BEIJING, Sept. 10 (Xinhua) -- With the annual Teacher's Day falling on Thursday and students in big cities visiting their teachers to express their thanks, those who worked on their special posts should be remembered as well.
ONE MAN'S PERSISTENCE
In the Yingxin Village of Changfeng County in the agricultural Anhui Province, a school has survived for 13 years, with the number of its students changing from 12 to 60. The headmaster, teacher and staff were just one single person -- the 56-year-old Tang Quanyou.
"Since I took this job, I must do it well," said the man with a smile, wrinkles showing on his sun-tanned face.
Tang became a teacher in 1975 after graduation from a local middle school. At that time, he was assigned to the Shangdu Primary School, which has two thatched cottages and three teachers.
The other two teachers left after two years, while Tang taught all the subjects alone.
In 1979, the school was merged into the Bazhang Primary School, when Tang finally ended his solo stint.
However, this change meant that many children had to make a round trip of 10 kilometers on a rugged path.
In 1998, at the suggestion of villagers, another teaching site for students in low grades was set up, and Tang became the headmaster.
He teaches all the subjects in the school--Chinese, mathematics, geography, art and physical education.
To teach his students the broadcast gymnastics which nearly all schools had to do, Tang went to the schools in the county seat several times.
Now every morning, villagers can see an interesting scene: a gray-haired man jumping in front of a group of kids to the sound of music.
"Students in the low grades were like a piece of white paper; you can write anything on it," he said, noting that it was why he considered the job important.
"For those kids, he even slept in the school and our land became run-down," said Tang's wife Gao Guozhen.

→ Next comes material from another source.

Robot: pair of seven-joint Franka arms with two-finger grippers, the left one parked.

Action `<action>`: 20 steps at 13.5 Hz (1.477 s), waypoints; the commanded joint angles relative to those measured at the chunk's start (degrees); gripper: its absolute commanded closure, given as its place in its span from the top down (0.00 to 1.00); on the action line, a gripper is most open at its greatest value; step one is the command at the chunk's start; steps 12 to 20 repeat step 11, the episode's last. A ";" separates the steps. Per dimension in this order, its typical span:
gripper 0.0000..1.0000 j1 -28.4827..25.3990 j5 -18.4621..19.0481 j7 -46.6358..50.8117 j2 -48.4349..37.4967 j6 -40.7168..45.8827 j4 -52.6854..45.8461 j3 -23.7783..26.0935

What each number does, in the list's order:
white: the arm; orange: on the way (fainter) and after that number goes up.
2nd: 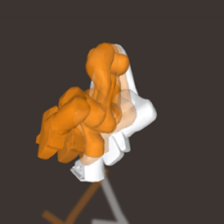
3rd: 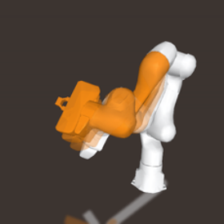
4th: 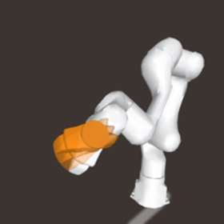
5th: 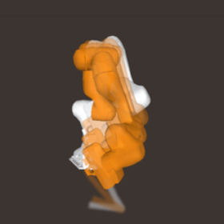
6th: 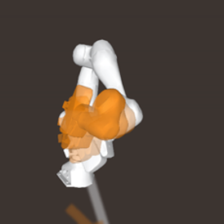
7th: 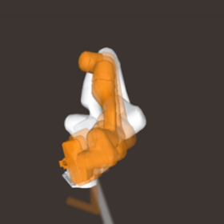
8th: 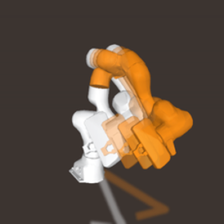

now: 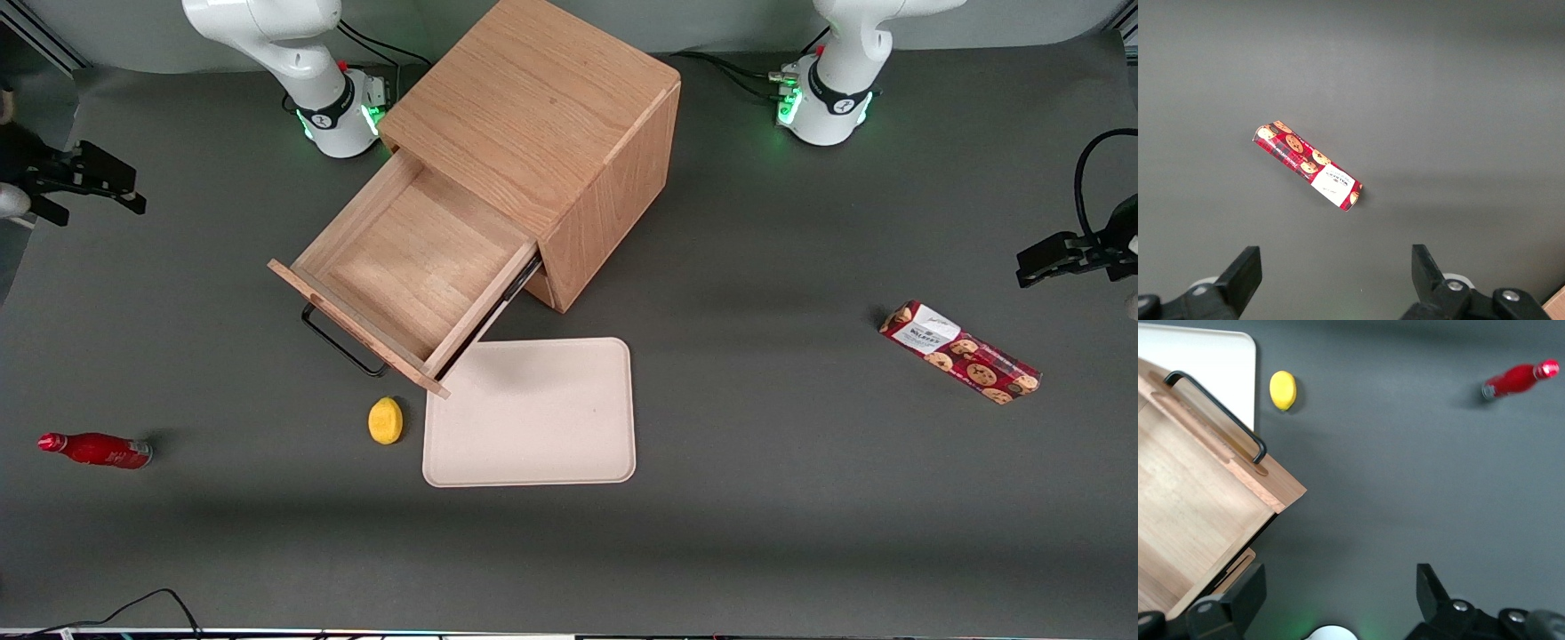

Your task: Open upper drawer

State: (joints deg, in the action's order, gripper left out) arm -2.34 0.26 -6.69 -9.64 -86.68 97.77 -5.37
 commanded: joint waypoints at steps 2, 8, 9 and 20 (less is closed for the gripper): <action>1.00 -0.91 -0.08 4.66 1.20 -2.34 1.02 -0.43; 1.00 -0.47 0.01 8.61 1.64 -3.58 0.93 -0.43; 1.00 -0.30 0.01 8.62 1.64 -3.58 1.02 -0.43; 1.00 -0.21 0.01 8.53 1.64 -3.58 1.02 -0.52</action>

But in 2006, Tang managed to drag her into the school as well. Since then, Gao became the chef, cooking for the kids.
Tang's efforts paid off. His fellow villagers frequently dropped in, giving him some vegetable or eggs. Nobody burned wasted crop straws near the schools, for fear of affecting Tang's classes.

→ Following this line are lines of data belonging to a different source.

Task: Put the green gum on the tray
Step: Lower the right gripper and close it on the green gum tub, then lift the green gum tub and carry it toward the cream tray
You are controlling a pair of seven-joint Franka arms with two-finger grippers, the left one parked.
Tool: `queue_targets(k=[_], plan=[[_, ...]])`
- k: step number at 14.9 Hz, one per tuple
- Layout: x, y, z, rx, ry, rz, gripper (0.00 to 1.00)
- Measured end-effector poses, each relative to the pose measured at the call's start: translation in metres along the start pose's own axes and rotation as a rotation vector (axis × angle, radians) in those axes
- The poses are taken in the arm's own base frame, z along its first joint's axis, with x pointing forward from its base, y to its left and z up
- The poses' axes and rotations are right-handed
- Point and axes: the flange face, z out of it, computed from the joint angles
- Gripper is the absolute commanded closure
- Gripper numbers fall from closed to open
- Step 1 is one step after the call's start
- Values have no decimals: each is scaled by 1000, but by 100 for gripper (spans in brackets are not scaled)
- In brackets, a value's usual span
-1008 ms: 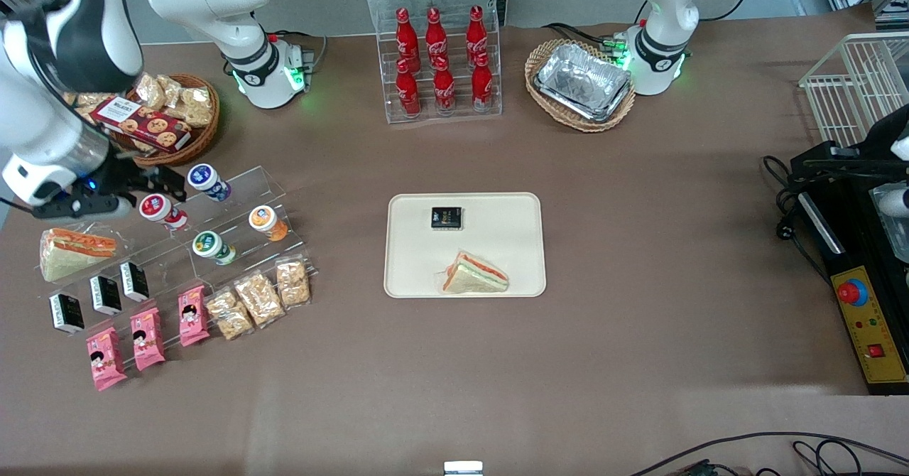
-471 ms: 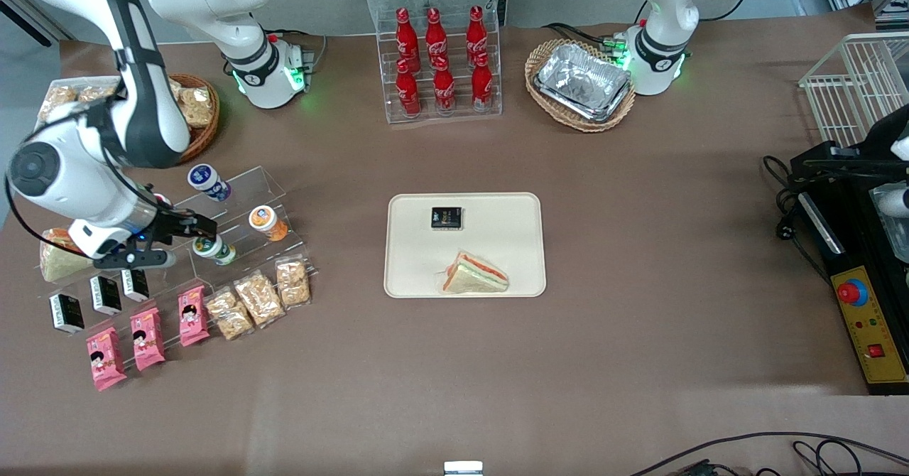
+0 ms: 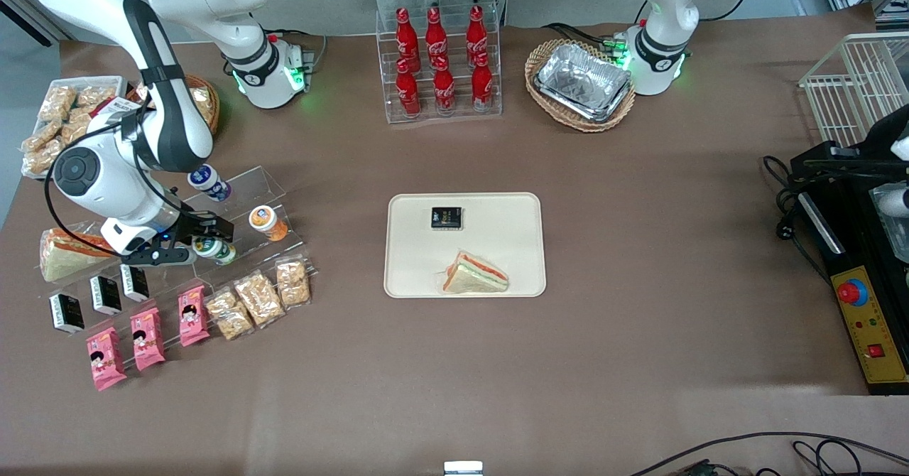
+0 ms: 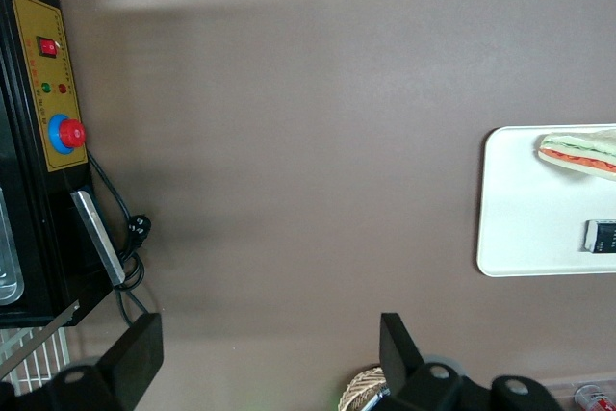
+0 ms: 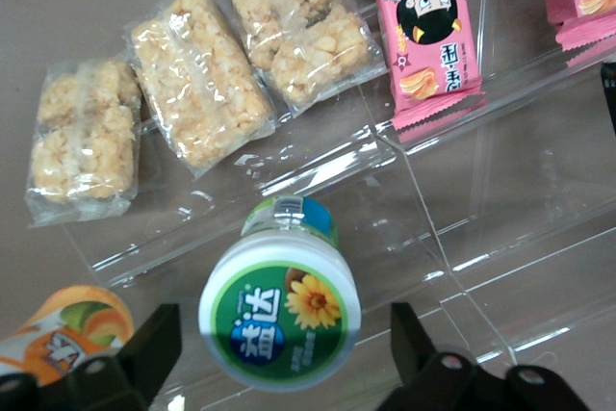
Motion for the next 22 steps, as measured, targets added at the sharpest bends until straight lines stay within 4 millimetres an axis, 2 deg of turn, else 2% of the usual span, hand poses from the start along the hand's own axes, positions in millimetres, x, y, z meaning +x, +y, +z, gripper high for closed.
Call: queue_targets(k=[2,4,5,7,11,13,14,16,20,22], plan=[[-1,0,2,0,3,-1,48],[-1,-1,2,0,6,-1,53],[-1,-1,2,0,9,-2,58],[0,-1,1,0,16,-1,62],[2,-1,-2,1,34,0,62],[5,-2,-14,4,51,-1,62],[6,-3,-27,8,49,-2,62],[10,-4,-68,21,12,-6,62],[15,-6,-184,40,-40,-20,62],[14,-17,-224,46,-49,-28,62]])
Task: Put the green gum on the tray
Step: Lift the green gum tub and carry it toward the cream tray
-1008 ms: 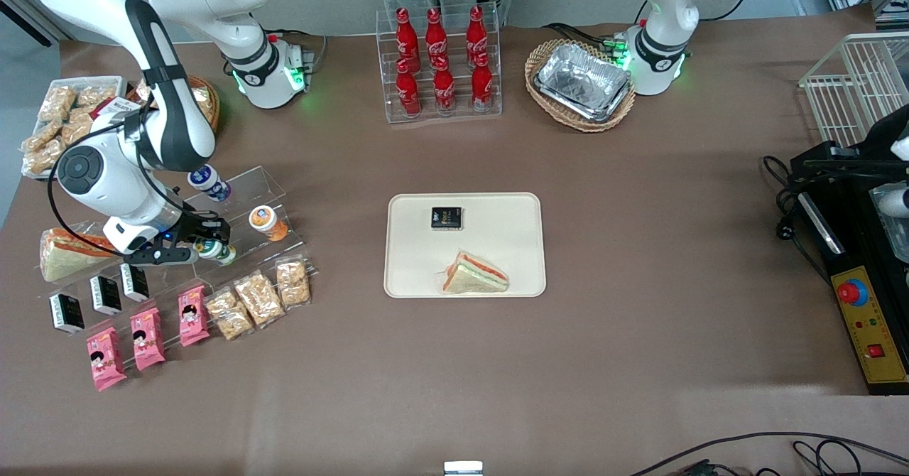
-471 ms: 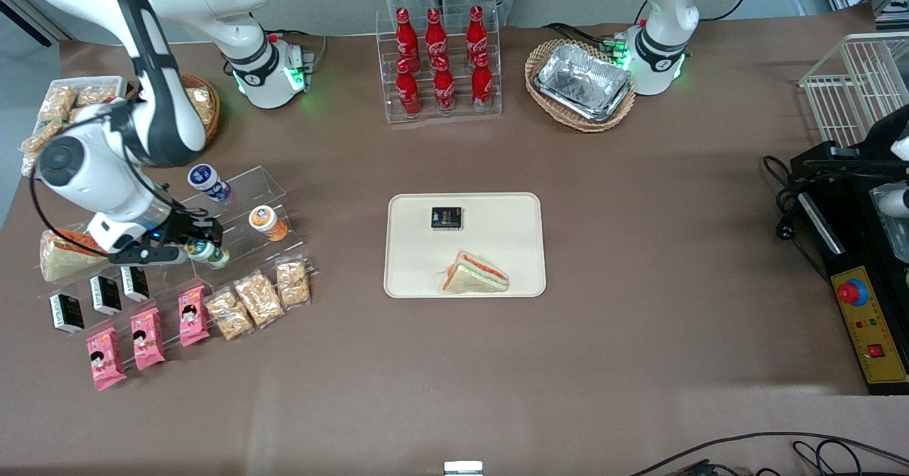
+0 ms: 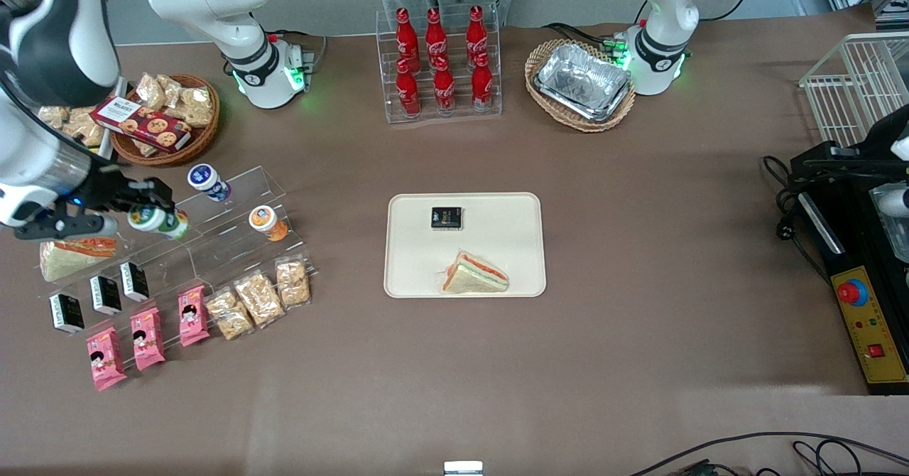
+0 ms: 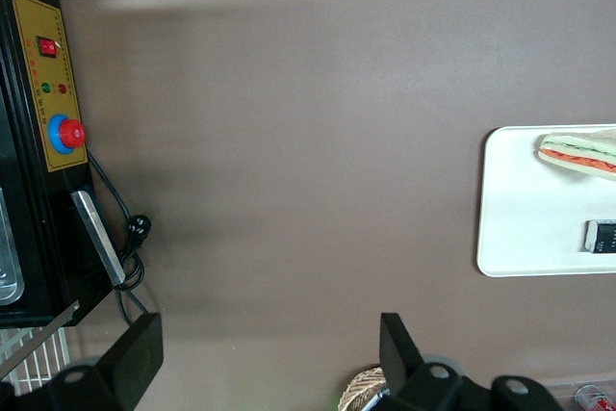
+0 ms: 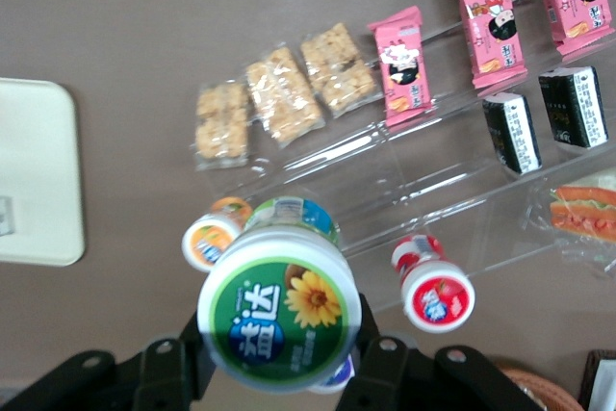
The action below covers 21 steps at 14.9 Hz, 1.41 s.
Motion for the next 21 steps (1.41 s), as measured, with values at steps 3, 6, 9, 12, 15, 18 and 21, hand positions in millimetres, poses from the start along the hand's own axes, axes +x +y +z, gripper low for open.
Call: queue_targets(k=[3,6,9,12,15,18,21], plan=[[-5,-60,-28,-5,-15,51,62],[-17,-149,-28,-17,-22,119,62],[-25,-212,-11,29,-51,194,62],[-17,-260,31,34,-53,250,62],[-25,-316,108,37,-19,279,62],[-48,-338,189,31,2,272,62],[-68,-339,249,29,25,253,62]])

Sixteen kids entered the school this Sept. 1, five of whom were just five years old.
"They are too young," Tang smiled, adding that he even had to feed them with water and take them to toilet during classes.
The teacher didn't know that his students prepared a special gift for him for the Teacher's Day.
Outside the school, wild flowers were blooming. "We will give our teacher a most beautiful bouquet," a boy whispered to a Xinhua reporter.